● Instructions for the task: Omit all pictures, then repeat the listing exactly.

● Input data:
════════

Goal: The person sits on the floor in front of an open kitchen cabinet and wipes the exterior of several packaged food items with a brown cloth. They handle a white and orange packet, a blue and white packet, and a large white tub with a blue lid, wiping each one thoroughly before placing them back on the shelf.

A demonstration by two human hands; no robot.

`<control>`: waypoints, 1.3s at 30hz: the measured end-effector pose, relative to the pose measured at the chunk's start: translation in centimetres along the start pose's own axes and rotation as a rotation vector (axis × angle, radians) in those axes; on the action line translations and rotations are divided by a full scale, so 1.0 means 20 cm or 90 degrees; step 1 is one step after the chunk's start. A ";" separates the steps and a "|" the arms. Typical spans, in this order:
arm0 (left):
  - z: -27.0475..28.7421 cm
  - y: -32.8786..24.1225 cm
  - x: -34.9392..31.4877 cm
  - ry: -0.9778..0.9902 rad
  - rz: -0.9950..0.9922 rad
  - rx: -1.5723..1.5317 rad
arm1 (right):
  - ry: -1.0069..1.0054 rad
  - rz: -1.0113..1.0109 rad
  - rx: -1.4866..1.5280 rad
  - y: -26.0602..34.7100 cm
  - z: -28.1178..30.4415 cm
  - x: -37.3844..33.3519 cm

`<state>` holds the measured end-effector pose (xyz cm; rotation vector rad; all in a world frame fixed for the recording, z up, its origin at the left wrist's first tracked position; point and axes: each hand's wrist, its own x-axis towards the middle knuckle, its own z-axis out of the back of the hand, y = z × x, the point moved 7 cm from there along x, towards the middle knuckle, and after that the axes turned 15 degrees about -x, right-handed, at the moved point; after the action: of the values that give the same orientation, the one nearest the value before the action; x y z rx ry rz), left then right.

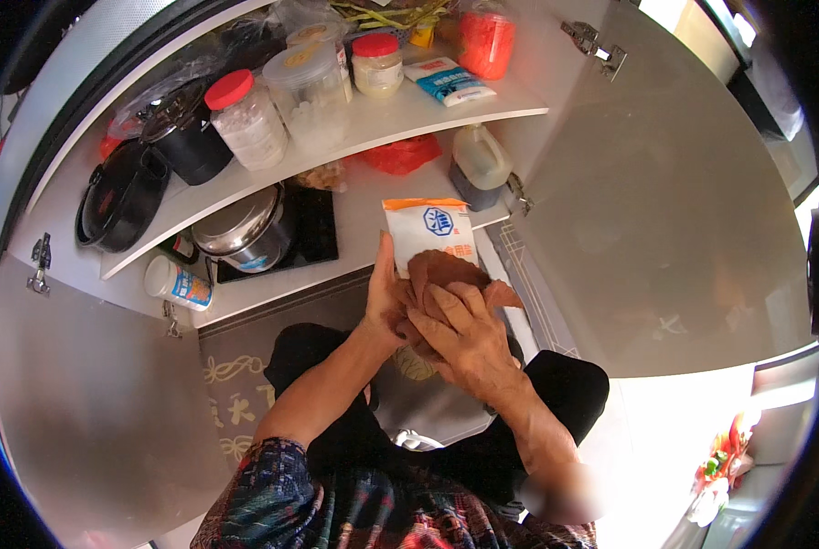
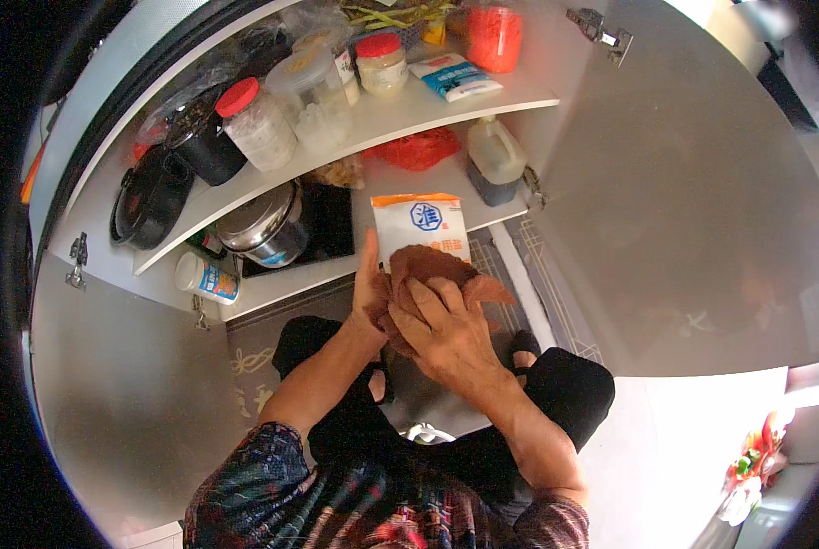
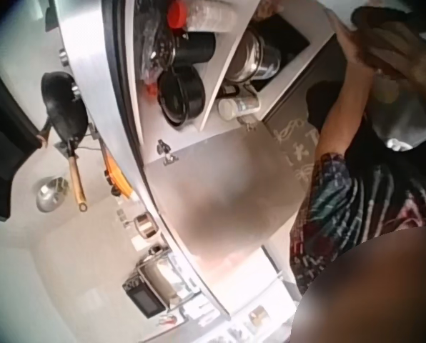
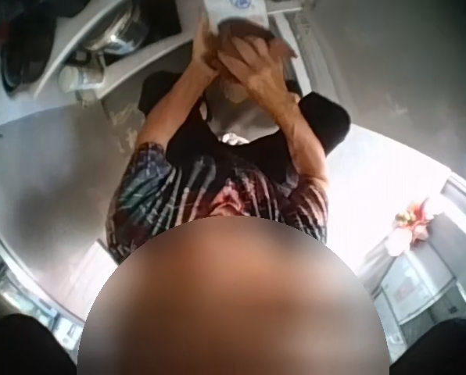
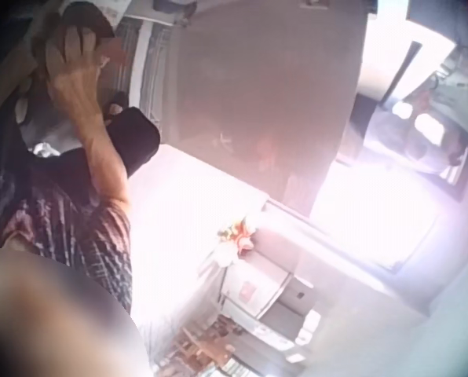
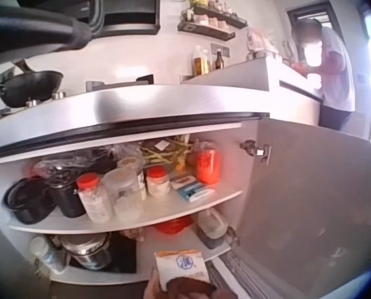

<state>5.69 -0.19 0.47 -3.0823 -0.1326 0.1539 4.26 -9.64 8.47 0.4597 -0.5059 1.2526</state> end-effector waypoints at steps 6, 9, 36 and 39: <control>-0.10 0.03 -0.03 0.088 0.042 -0.044 | 0.059 0.090 0.053 0.06 0.03 0.07; -0.17 0.06 -0.04 0.148 0.103 -0.129 | 0.067 0.117 0.056 0.09 0.02 0.05; 0.10 0.08 -0.03 -0.001 0.153 0.036 | -0.055 -0.707 0.900 -0.46 -0.23 -0.23; 0.10 0.07 0.00 -0.094 0.106 0.126 | -0.090 -0.737 0.941 -0.49 -0.29 -0.26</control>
<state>5.52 -1.59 -1.67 -2.8800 0.1260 0.3775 13.23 -12.82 0.24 1.7606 0.6698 0.2264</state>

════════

● Result of this exercise:
Goal: The person sits on the floor in front of an open kitchen cabinet and wipes the exterior of several packaged food items with a brown cloth. They handle a white and orange packet, a blue and white packet, and a large white tub with a blue lid, wiping each one thoroughly before placing them back on the shelf.

A demonstration by two human hands; no robot.

`<control>`: waypoints, 1.3s at 30hz: the measured end-effector pose, relative to the pose measured at the chunk's start: translation in centimetres along the start pose's own axes and rotation as a rotation vector (axis × angle, radians) in those axes; on the action line translations and rotations are divided by a full scale, so 1.0 means 20 cm or 90 degrees; step 1 is one step after the chunk's start. A ";" separates the steps and a "|" the arms. Typical spans, in this order:
arm0 (left):
  - z: -27.0475..28.7421 cm
  - y: -32.8786..24.1225 cm
  - x: -34.9392..31.4877 cm
  - ry: -0.9778..0.9902 rad
  - rz: -0.9950..0.9922 rad
  - rx: -1.5723..1.5317 rad
arm1 (right):
  - ry: -1.0069..1.0054 rad
  - rz: -1.0113..1.0109 rad
  - rx: -1.4866..1.5280 rad
  - y: -26.0602..34.7100 cm
  - z: -28.1178..30.4415 cm
  - x: -37.3844..33.3519 cm

`<state>` holds the measured end-effector pose (xyz cm; rotation vector rad; all in a world frame fixed for the recording, z up, its origin at the left wrist's first tracked position; point and axes: each hand's wrist, its own x-axis towards the middle knuckle, its own z-axis out of the back of the hand, y = z × x, the point moved 7 cm from there along x, towards the middle knuckle, and after that the axes turned 15 degrees about -x, right-handed, at the moved point; after the action: of the values that give the same orientation, the one nearest the value before the action; x y z rx ry rz), left then right.


<state>5.69 -0.19 0.47 -3.0823 -0.1326 0.1539 4.26 -9.64 8.47 0.4597 -0.5059 1.2526</state> end-effector waypoints at steps 6, 9, 36 and 39: <control>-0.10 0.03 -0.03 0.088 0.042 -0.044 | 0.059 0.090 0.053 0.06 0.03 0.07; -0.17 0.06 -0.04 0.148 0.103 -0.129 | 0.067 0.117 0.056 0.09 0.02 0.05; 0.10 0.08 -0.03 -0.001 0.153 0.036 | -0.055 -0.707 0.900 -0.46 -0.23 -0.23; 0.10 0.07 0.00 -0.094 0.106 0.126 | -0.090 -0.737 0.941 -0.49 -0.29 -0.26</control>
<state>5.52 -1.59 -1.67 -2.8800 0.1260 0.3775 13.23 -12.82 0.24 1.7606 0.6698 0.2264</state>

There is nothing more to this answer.